Locally, at least, the uptick didn’t meet projections. And any local momentum gained in that one fell apart in 2009, when Modesto held its first district elections. In a district with 34,000 residents – 9,000 of them registered voters – and geared for Latino representation, only 702 people voted and they elected Dave Geer, a 67-year-old white guy. (He did an outstanding job, by the way.)

So will this, then, be the election when Latinos nationwide and here in the Valley really do make their collective voice heard? They represent 41 percent of Stanislaus County’s population. If, indeed, they turn out in significantly greater numbers Tuesday than in previous years, they can thank Republican presidential candidate Donald Trump for riling them to act and be counted. Beyond his promise to build a wall along the U.S.-Mexico border, he also wants to deport as many as 6 million undocumented people. He’s called Mexicans rapists, among other things.

In doing so, he has mobilized them – against him – as no political organizers could have done otherwise. One national poll Monday showed Trump with a 76 percent unfavorable rating among Latinos who said they will vote in this election.

Locally, nonpartisan organizations including Mi Familia Vota and Congregations Building Communities have seized upon the opportunity to get Latino voters involved. These organizations do not endorse any candidate or ballot measure. They instead concentrate on getting Latinos, Asians and African Americans engaged in the process, many for the first time.

Melissa Santos, working with Mi Familia Vota (see the organization’s Facebook page) since June, has helped 700 more Latinos register to vote and has been in contact with many more who already are registered but haven’t always voted.

Meanwhile, Homero Mejia of Congregations Building Community said his group added 300 new voters but concentrated more toward getting those already registered to become “high-propensity” voters who cast ballots in most if not every election, not just in presidential elections.

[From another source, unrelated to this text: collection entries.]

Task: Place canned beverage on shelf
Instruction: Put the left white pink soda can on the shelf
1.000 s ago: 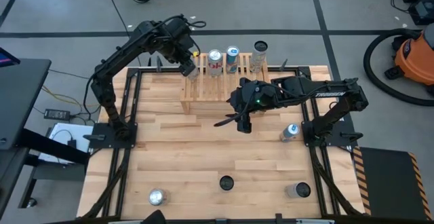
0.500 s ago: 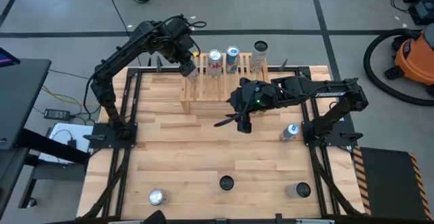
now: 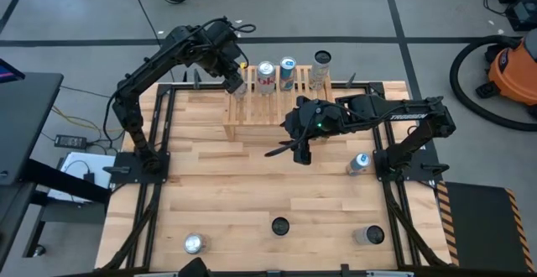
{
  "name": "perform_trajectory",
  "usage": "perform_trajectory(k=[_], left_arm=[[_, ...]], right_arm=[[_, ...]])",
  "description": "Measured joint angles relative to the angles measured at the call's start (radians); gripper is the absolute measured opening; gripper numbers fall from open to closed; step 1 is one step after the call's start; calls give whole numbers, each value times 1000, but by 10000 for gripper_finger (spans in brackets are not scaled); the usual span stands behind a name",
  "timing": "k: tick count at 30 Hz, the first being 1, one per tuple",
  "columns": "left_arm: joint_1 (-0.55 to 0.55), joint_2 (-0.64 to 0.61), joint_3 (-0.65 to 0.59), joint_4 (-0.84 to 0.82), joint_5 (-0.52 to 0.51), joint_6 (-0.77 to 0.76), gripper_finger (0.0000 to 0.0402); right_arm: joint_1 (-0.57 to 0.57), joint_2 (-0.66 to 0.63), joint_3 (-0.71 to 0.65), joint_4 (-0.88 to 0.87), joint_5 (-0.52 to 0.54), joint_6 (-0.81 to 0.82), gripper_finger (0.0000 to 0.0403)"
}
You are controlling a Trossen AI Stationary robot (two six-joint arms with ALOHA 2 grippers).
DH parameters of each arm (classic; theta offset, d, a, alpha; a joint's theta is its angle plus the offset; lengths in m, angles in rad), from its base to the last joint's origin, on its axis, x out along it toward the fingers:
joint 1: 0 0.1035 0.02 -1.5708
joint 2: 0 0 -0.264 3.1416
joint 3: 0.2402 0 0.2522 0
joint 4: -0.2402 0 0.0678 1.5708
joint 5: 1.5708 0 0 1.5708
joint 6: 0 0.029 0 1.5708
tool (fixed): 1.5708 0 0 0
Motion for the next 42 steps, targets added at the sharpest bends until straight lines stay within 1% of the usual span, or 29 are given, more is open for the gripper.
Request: perform_trajectory(k=[8,16,42], left_arm=[[3,14,0,-8,-2,2,286],[-4,52,5,-1,-3,41,286],[-1,55,0,-13,0,17,286]], right_arm=[[0,0,0,0,0,0,257],[0,0,0,-2,-31,10,257],[0,0,0,-2,-32,10,257]])
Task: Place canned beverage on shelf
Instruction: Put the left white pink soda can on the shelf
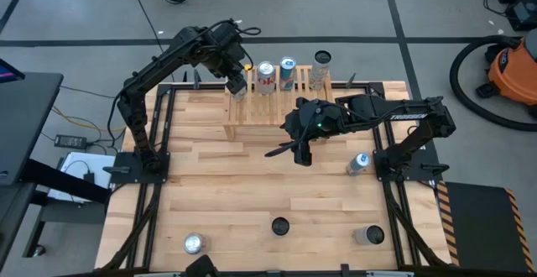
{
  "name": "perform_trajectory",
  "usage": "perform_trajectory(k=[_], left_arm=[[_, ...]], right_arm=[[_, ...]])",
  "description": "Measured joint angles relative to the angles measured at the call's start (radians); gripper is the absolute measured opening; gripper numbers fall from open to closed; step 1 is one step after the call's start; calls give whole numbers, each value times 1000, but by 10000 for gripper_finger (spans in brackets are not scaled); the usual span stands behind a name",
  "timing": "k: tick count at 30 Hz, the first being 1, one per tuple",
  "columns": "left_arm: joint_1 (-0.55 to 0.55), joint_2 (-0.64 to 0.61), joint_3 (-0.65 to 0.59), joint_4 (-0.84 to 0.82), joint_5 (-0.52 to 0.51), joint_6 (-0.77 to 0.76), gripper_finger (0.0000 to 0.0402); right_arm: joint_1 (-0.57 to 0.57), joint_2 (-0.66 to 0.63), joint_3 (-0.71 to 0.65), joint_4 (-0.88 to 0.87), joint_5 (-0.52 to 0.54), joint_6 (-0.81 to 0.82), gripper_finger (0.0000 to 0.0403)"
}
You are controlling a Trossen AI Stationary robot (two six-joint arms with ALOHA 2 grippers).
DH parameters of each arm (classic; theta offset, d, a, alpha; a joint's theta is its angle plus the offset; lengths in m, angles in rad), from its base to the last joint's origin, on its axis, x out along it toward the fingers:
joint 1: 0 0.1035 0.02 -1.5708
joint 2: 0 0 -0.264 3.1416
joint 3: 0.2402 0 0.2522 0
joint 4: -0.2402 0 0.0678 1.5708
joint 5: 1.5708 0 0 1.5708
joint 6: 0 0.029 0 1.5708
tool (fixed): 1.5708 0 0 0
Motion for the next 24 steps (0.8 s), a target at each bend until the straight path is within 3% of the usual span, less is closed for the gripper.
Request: perform_trajectory(k=[24], left_arm=[[-3,2,-1,26,0,11,286]], right_arm=[[0,0,0,0,0,0,257]])
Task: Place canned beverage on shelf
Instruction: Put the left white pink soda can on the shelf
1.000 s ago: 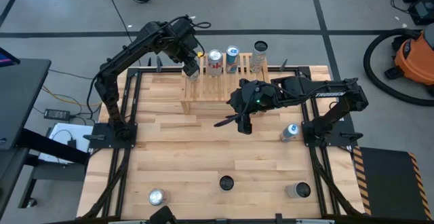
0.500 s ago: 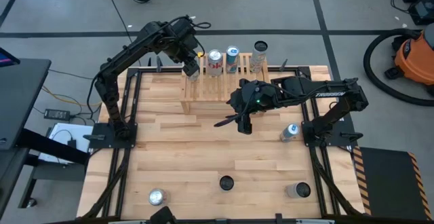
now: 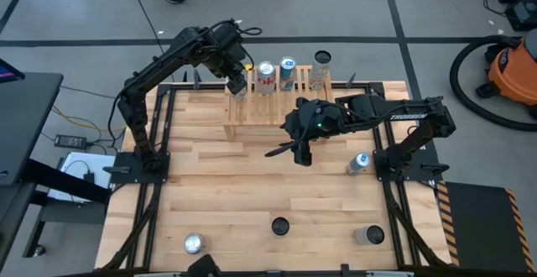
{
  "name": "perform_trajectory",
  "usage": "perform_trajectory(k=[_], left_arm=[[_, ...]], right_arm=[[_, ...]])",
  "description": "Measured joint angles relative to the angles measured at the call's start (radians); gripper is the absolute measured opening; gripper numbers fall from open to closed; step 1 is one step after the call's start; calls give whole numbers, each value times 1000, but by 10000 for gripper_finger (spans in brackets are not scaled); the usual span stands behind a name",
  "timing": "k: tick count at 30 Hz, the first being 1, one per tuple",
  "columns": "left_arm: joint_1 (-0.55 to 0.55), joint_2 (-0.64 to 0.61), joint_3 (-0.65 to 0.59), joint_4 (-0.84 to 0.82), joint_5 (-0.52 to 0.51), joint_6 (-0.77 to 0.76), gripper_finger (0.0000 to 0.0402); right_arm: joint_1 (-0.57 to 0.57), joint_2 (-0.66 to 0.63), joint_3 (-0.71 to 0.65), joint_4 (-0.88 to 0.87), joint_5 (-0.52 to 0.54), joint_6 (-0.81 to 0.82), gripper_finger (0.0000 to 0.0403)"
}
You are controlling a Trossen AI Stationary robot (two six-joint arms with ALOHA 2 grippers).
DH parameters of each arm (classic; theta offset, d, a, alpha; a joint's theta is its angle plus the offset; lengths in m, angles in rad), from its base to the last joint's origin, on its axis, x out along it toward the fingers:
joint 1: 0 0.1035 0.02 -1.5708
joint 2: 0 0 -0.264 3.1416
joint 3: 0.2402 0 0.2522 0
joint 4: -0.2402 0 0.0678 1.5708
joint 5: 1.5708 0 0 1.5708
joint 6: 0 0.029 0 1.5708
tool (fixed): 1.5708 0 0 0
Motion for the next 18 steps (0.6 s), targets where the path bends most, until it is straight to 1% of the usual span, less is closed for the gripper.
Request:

“We’ve spent more time on education and voting,” Mejia said. “We’re seeing higher (numbers) than what we’ve seen in the past. We’ve done phone banks and canvassing (going door to door) over the past 1  1/2 months, and we think there will be a very high (Latino) turnout in this election.”

Santos agreed.

“We do expect bigger turnout,” she said. “Of the people we’ve talked to, there has been a high response of ‘yes,’ they plan to vote.”

In fact, former Riverbank Mayor and longtime Latina activist Virginia Madueño said, getting Latinos out to vote for a presidential candidate isn’t nearly as challenging as getting them to vote in elections during non-presidential years or, in a presidential year, to weigh in on the state propositions and local races and measures.

“They’ll say they they don’t want to get into it because politics are dirty,” she said. “But everything that controls your life is impacted by politics. We need them not only to be engaged and informed for this election, but once the election is over it is imperative to keep them engaged. The local elections in most cases are.”

Only then, Latino organizers and leaders agree, is when they will become the kind of voting force folks have predicted for over a decade.